Klucze do wyzwolenia są uniwersalne i bardzo proste: odłącz się od wszystkich historii, które opowiadają ci o życiu io tym, kim jesteś lub kim powinieneś się stać, a natychmiast poczujesz się potężniejszy, nieograniczony i majestatyczny, jak powinno być dla każdego boskiego ., wszechmocna istota, która nie zna przeszkód.

Aby to zrobić, potrzebna jest chęć odprężenia się i oplucia na wszystko. I to nie tylko raz, ale wciąż na nowo, ponieważ ta część twojej świadomości, która jest uzależniona od tych historii i utożsamiająca się z nimi, jest przebiegłym lisem, który będzie trzymał się swoich przyzwyczajeń z całej siły.

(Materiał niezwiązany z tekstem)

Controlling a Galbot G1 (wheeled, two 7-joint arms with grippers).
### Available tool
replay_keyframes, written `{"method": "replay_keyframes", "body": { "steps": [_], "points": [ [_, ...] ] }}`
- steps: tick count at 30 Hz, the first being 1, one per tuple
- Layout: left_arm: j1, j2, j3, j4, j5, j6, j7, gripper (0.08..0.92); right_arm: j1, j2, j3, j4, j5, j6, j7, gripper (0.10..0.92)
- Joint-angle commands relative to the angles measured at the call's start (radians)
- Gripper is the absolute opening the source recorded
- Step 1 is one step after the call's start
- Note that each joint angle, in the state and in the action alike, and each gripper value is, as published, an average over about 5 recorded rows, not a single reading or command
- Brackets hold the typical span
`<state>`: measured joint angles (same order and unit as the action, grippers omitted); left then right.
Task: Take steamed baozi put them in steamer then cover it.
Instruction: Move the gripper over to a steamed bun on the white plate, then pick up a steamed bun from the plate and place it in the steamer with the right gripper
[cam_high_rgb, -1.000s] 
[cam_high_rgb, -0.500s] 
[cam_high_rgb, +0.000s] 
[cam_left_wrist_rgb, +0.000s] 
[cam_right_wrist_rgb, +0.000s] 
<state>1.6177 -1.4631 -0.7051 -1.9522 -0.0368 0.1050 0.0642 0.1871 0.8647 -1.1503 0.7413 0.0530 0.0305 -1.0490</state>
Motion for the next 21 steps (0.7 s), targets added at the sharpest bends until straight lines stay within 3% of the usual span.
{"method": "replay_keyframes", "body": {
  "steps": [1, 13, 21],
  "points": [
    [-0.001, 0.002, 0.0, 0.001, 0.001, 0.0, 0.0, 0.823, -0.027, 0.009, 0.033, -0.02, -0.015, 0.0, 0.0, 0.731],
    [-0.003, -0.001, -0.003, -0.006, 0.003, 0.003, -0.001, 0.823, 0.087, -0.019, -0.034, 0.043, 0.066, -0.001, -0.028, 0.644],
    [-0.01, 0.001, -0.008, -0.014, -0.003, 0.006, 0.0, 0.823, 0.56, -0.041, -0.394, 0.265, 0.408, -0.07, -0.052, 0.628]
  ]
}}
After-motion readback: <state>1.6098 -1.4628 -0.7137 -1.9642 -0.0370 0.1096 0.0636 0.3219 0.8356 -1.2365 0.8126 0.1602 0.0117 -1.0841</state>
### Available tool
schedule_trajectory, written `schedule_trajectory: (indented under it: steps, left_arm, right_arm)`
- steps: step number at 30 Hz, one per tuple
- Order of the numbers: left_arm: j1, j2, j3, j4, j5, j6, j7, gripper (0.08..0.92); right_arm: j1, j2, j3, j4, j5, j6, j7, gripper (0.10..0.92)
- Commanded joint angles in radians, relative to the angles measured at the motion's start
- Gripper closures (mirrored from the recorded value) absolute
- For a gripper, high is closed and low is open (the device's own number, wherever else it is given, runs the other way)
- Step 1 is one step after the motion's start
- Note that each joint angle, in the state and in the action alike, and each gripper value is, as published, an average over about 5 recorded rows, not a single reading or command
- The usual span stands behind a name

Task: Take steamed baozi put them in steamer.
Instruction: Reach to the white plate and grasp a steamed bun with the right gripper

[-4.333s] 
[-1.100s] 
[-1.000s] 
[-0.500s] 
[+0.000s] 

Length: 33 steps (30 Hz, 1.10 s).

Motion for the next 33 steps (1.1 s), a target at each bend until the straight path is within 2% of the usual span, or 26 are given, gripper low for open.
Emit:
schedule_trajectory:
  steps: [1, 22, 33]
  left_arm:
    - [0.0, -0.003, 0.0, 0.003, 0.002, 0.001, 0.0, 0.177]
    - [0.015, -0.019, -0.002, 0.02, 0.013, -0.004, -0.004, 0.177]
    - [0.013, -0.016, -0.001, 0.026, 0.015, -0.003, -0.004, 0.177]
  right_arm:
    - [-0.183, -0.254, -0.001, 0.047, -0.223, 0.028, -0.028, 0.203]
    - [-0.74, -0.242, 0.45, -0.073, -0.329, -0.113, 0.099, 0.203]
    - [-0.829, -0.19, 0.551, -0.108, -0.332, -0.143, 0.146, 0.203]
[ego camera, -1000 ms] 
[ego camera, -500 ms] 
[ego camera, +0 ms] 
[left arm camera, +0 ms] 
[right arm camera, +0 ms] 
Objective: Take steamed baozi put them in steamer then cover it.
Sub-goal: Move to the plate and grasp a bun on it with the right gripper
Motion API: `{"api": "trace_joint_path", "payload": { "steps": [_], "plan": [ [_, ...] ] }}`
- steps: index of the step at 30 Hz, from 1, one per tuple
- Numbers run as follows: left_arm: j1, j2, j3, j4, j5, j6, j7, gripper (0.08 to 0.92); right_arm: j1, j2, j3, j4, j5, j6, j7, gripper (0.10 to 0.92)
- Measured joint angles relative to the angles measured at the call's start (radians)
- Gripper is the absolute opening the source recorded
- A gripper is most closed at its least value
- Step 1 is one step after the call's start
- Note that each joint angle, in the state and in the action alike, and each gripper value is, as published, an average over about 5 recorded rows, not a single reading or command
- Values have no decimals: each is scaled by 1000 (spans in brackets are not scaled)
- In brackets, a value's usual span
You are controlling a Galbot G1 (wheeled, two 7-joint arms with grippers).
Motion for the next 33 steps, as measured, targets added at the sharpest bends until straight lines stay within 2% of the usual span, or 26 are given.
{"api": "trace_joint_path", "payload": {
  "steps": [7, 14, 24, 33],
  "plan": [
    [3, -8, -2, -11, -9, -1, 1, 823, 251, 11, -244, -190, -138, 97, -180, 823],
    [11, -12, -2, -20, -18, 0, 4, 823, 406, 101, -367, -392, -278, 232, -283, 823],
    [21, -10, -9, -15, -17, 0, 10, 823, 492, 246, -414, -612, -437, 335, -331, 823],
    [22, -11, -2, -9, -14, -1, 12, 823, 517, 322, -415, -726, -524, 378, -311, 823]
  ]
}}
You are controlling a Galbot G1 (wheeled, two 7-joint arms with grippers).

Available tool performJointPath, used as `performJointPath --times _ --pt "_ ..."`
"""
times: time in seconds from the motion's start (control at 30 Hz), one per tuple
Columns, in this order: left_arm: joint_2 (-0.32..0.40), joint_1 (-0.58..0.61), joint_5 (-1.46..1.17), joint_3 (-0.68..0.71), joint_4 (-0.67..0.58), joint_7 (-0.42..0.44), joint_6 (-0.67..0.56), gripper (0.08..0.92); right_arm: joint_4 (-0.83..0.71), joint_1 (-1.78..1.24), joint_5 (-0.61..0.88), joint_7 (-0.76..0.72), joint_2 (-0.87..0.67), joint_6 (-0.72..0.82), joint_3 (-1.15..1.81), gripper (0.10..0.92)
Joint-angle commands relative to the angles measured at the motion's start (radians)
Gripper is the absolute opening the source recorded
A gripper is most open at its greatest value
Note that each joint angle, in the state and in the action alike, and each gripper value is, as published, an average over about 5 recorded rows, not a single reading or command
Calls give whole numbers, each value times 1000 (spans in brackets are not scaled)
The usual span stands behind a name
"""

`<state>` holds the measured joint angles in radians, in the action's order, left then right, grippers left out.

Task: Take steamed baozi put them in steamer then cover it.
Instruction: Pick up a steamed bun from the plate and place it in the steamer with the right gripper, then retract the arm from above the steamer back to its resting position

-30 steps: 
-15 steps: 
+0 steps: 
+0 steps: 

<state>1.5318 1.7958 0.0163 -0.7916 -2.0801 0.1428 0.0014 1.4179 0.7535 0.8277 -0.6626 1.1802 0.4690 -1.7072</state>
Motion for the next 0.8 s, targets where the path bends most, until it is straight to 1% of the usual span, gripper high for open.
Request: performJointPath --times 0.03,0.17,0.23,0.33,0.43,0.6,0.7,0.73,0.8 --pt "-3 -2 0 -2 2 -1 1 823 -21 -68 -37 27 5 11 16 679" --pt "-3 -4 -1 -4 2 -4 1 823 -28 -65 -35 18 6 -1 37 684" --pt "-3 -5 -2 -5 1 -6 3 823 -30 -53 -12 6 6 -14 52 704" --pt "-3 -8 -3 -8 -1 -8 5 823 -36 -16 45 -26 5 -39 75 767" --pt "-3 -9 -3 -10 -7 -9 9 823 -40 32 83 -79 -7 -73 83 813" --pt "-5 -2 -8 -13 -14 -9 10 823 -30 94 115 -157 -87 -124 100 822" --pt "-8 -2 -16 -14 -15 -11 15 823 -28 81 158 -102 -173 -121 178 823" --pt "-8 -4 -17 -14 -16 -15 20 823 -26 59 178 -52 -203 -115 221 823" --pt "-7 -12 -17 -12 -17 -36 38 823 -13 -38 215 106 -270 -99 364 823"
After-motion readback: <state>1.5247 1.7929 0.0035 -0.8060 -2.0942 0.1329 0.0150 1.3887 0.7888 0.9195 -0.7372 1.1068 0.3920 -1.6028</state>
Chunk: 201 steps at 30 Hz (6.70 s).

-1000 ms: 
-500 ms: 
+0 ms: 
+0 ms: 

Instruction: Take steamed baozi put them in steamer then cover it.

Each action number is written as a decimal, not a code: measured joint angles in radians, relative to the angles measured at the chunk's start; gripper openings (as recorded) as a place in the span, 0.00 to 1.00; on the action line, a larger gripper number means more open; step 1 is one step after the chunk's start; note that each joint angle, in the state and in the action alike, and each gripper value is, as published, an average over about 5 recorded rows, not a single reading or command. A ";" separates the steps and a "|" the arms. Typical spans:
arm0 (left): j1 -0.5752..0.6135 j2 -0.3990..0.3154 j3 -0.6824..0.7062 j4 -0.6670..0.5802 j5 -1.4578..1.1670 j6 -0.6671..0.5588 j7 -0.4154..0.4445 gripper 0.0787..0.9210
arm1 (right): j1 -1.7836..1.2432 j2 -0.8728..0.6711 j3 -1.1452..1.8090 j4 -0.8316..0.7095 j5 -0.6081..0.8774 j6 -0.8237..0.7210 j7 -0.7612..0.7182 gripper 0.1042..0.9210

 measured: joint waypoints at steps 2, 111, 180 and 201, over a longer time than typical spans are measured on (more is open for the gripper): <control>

Aby splunąć na wszystko, musisz wydać swojej świadomości polecenie, z którym może się identyfikować i które obudzi spontaniczne poczucie wolności. Która drużyna może być lepsza niż Fuck It? W momencie wypowiadania tych wulgarnych i ekspresyjnych słów stajesz się jednym ze wszystkimi buntownikami, którzy kiedykolwiek żyli na tym świecie, ze wszystkimi wielkimi wyzwolicielami tego świata, z każdym wyrzutkiem, który przynajmniej raz poszedł pod prąd ... wolność ... iw tej twojej wolności zyskujesz naturalną wielkość.

John i ja jesteśmy pokrewnymi duchami ... Źródłem inspiracji dla mnie jest zarówno on sam, jak i jego genialna książka Fuck It ... Uważam to za bardzo ważny wkład w historię ludzkości.

Boso lekarz

Podziękowanie

Poniżej znajduje się lista nazwisk. Jeśli o kimś zapomniałem, oczywiście stało się to z jednego z dwóch powodów: a) ponieważ mam okropną pamięć lub b) ponieważ Twój wkład nie jest tak imponujący, jak myślałeś.

Moje największe podziękowania kieruję do mojej pięknej żony Gai. Zaczęliśmy nasze Fuck It Weeks w The Hill That Breathes trzy lata temu i większość tekstów w tej książce wyrosła z tego, czego doświadczyliśmy razem w ciągu tych tygodni iw naszym codziennym życiu. Dziękuję Gaia za wszystko.

A teraz lista. Dziękujemy za pomoc w tym wszystkim (w kolejności alfabetycznej, na wypadek gdybyś miał jakieś pytania):

Chas Bayfield, Richard Bolton, Alison Bowditch, Antoine Bowes, Martin Brookes, Dan Brule, Axel Chaldecott Bob Coleman, Simon Confino, Billy Connolly, Ojciec, Barefoot Doctor, David Gittings, Lucy Greeves, Karl Grunick), Bisong Guo, John Hegarty, Steve Henry, Rupert Howell, Robin Jones, Jen Lincoln, Patrick Lucocq, Adam Lury, Mama, Tony Parsons, Murray Partridge, Ian Priest, Rach, Jonathon Ross, Mark Seabright, James Spence, Alex Wipperfurth, Georgie Wolfinden.